BOWDOINHAM — The title of Marina Schauffler’s recent column referring to the “wired world” (“We live in a wired world, ignoring potential threats from our devices,” March 20) is a bit misleading. The myriad of problems discussed in the piece stem from an increasingly “wireless” world. Typically, wired connections are safe – or at least far safer than radiofrequency-emitting wireless.
In this excellent column, the real electromagnetic radiation elephant in the room gets barely a mention. While the impact of cellphones, Wi-Fi and personal electronic devices results from voluntary choices (excluding secondhand effects), smart meters, by contrast, which emit radiation and gather detailed information, are mandatory.
Opting out of utility smart meters, for which one must pay a punitive or extortive fee, is not protective for those with acute sensitivities to radiofrequency and electromagnetic waves unless you live several hundred yards from your neighbor’s meter. While phones and devices can be turned off, meters in Maine transmit 9,000 to 170,000 times per day, 24/7. One should not have to pay to avoid actual or threat of harm.
One reason that many people who aren’t made ill by other wireless devices are becoming sick from smart meter exposure is that meters, essentially plugged into the back of your breaker box, radiate transmissions on home wiring, all of the time. This exposes the whole body, and everyone in the home, nonstop. Mainers’ lives are being destroyed right now by noncancer effects of smart meter-induced radiofrequency radiation.
Below are well-documented problems associated with smart meters. Reliable independent and government-published findings on all topics are available via the Web.
• Warrantless collection of detailed data.
• Taking of property without compensation.
• Mandatory exposure to radiofrequency radiation from one’s own and neighbors’ meters.
• Increased risk of fire from devices.
• Discrimination against those with acute sensitivities to radiofrequency waves.
• Cybersecurity/hacking.
Everything electrical in your home has a distinct electronic fingerprint. Smart meters collect all specific electrical use data from the home: when you open the refrigerator, turn on the TV, take a shower, etc. Detailed information can be determined from these data, including when you are home, how many people are there and what you are doing at any given time.

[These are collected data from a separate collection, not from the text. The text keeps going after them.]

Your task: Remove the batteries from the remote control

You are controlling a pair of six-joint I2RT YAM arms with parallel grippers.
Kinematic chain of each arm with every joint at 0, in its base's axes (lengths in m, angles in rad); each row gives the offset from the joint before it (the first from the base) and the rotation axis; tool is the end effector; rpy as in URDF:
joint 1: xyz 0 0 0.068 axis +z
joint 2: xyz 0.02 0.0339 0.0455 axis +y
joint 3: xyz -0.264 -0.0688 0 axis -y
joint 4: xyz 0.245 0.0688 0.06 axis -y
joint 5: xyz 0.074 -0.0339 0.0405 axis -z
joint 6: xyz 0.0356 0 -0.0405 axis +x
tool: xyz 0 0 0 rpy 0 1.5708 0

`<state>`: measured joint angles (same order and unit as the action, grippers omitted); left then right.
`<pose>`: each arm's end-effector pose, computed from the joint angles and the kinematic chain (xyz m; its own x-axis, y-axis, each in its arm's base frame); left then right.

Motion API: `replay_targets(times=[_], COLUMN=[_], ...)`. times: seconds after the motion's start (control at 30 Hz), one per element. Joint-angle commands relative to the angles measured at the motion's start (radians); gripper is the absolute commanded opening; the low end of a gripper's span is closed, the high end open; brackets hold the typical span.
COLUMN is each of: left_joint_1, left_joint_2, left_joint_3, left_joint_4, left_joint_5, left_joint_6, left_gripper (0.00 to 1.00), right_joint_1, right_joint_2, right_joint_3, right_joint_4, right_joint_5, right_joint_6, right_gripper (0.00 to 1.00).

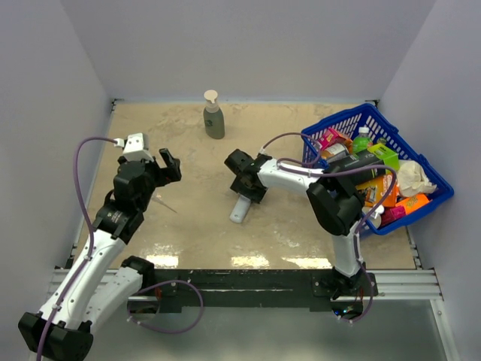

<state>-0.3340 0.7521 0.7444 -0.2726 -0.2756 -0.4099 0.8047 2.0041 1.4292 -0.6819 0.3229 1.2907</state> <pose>0.1701 -0.0488 0.3220 -0.2670 -0.3133 -0.9114 -0.0414 0.9485 -0.3139 0.2871 0.2821 0.1677 -0.7737 0.5103 -0.3754 0.4636 0.8600 0.2134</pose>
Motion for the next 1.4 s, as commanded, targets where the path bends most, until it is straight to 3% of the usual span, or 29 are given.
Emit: replay_targets(times=[0.0,0.13,0.23,0.37,0.47,0.6,0.77,0.9,1.2,1.37], left_joint_1=[0.006,0.006,0.006,0.004,0.006,0.006,0.006,0.006,0.004,0.004], left_joint_2=[-0.016,-0.007,-0.005,-0.019,-0.036,-0.079,-0.161,-0.217,-0.22,-0.224], left_joint_3=[0.033,0.038,0.044,0.039,0.042,0.039,0.009,-0.014,-0.01,-0.008], left_joint_4=[0.026,0.024,0.019,0.026,0.03,0.021,-0.007,-0.001,-0.016,-0.028], left_joint_5=[-0.016,0.004,0.009,0.015,0.023,0.035,0.067,0.142,0.111,0.084], left_joint_6=[-0.018,-0.017,-0.013,-0.003,0.01,0.017,0.033,0.049,0.052,0.052], left_gripper=[0.94,0.94,0.94,0.94,0.94,0.95,0.95,0.95,0.95,0.95], right_joint_1=[-0.004,-0.004,-0.004,-0.004,-0.004,-0.004,-0.004,0.045,0.07,0.122], right_joint_2=[-0.025,-0.076,-0.146,-0.284,-0.395,-0.505,-0.512,-0.461,-0.442,-0.432], right_joint_3=[0.043,0.022,-0.065,-0.266,-0.36,-0.414,-0.426,-0.457,-0.513,-0.544], right_joint_4=[0.016,-0.013,0.057,0.394,0.526,0.601,0.643,0.657,0.651,0.722], right_joint_5=[0.03,0.084,0.078,-0.066,-0.185,-0.29,-0.373,-0.345,-0.478,-0.406], right_joint_6=[-0.004,-0.103,-0.225,-0.583,-0.825,-1.15,-1.286,-1.564,-1.709,-1.705], right_gripper=[0.76,0.87,0.89,0.87,0.86,0.87,0.8,0.78,0.77,0.75])
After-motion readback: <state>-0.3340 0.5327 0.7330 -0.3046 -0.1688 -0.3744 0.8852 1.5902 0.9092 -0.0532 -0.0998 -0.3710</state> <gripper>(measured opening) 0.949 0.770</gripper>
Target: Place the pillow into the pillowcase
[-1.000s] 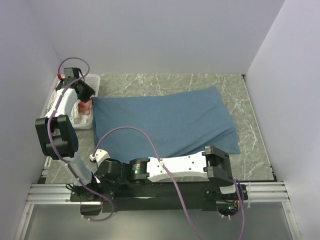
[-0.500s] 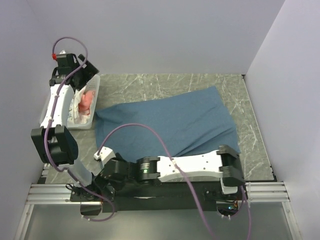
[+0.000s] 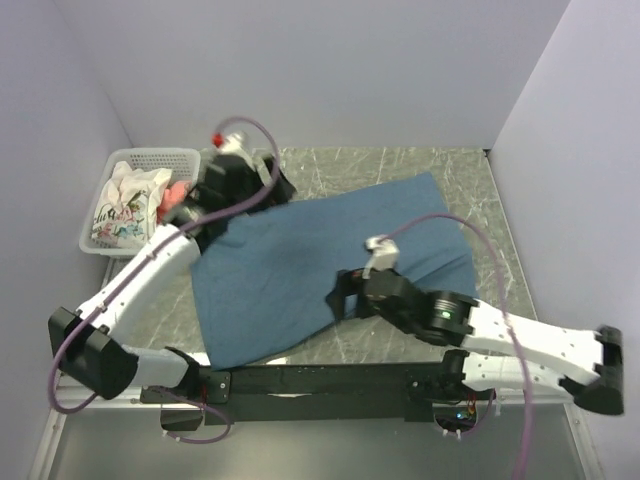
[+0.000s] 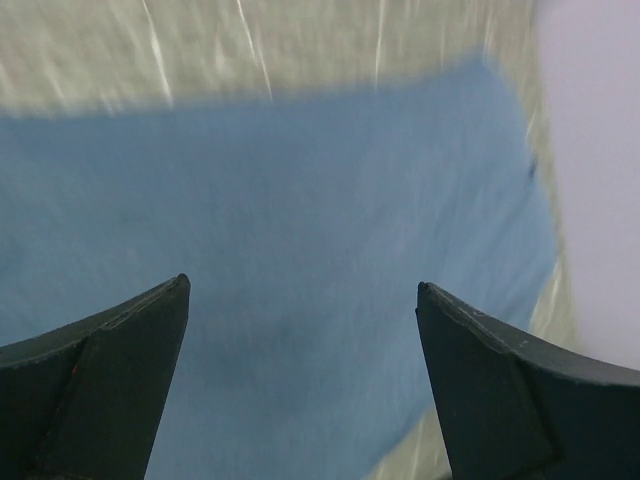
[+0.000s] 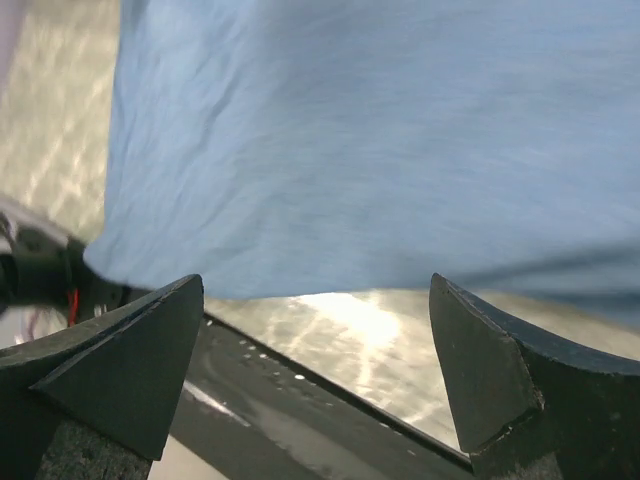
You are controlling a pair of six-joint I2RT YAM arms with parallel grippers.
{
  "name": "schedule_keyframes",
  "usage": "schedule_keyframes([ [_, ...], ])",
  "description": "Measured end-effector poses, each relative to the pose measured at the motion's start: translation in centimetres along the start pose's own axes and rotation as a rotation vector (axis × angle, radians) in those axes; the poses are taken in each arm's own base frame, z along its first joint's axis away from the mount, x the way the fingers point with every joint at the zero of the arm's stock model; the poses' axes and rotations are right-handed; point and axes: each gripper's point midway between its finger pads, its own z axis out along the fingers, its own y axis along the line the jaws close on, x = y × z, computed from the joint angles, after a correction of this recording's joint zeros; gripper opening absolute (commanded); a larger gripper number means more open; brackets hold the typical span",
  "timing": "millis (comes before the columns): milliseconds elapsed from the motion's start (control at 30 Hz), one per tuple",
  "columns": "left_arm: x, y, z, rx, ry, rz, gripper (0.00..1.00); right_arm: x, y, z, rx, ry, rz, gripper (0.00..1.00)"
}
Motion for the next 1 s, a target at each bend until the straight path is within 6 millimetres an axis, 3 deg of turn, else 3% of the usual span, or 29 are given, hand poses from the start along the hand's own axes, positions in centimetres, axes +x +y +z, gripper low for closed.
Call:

Right now, whether or not these data are separated from the aggregate, shared or sold is in the hands of your utility while third-party marketing firms clamor for it and law enforcement can request it without your knowledge or permission.

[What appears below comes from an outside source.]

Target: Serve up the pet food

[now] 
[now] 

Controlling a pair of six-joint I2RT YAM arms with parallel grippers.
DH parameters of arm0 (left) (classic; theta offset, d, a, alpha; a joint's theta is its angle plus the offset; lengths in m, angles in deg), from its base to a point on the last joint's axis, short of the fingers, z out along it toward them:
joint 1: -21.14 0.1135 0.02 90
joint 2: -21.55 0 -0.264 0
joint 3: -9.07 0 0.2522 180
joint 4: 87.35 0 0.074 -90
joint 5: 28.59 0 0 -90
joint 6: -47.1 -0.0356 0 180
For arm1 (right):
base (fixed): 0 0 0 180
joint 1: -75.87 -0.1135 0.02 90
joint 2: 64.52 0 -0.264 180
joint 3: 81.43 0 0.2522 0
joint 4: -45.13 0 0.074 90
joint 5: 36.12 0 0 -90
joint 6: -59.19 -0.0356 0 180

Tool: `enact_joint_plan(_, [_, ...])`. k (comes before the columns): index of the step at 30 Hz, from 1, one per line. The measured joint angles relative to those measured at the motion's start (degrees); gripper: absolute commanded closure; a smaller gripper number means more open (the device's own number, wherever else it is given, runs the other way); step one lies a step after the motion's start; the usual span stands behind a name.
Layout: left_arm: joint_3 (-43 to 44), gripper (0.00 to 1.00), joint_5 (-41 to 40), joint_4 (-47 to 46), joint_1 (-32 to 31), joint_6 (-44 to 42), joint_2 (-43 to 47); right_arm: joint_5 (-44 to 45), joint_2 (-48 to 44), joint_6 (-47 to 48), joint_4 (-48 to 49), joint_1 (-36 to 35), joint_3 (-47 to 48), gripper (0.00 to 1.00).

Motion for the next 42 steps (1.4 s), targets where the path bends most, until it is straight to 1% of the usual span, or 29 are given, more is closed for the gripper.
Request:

Think of your smart meter as a video camera recording activity in each room, but in a different medium than film. This should alarm everyone concerned with intrusive government and upholding our Constitution.
Upward of 20,000 peer-reviewed publications demonstrate adverse biological effects from low-level radiofrequency exposure. Impacts are not limited to humans but affect plants and wildlife as well.
A well-written report by India’s Ministry of the Environment and Forest on cell towers’ impacts on wildlife, birds and bees reviewed over 900 scientific publications and notes that electromagnetic waves interfere with biological systems in multiple ways. Imagine your Thanksgiving dinner without pollinators. It would look pretty much like an empty plate.
Given the exposure of humans, plants and wildlife worldwide to radiofrequency waves – including the upcoming (and climate-changing) radiofrequency barrage from space, courtesy of Google, Facebook, SpaceX and others – unchecked wireless proliferation becomes a human rights issue of epic proportions and a violation of all 10 points of the Nuremburg Code of research ethics principles.
Don’t expect help from the government. Columnist Schauffler rightly points out the well-known bias found in Federal Communications Commission guidelines. In fact, the Safra Center for Ethics at Harvard recently released a report: “Captured Agency: How the Federal Communications Commission Is Dominated by the Industries It Presumably Regulates.” Unfortunately, the same can be said for the Maine Public Utilities Commission and pretty much all of its sister agencies around the country.
Lack of adequate regulation and enforcement is consistently driven by the influence of money in politics and, at the base level, by human and corporate greed. As Walt Kelly, creator of the “Pogo” comic strip, aptly noted many years ago: “We have met the enemy and he is us.”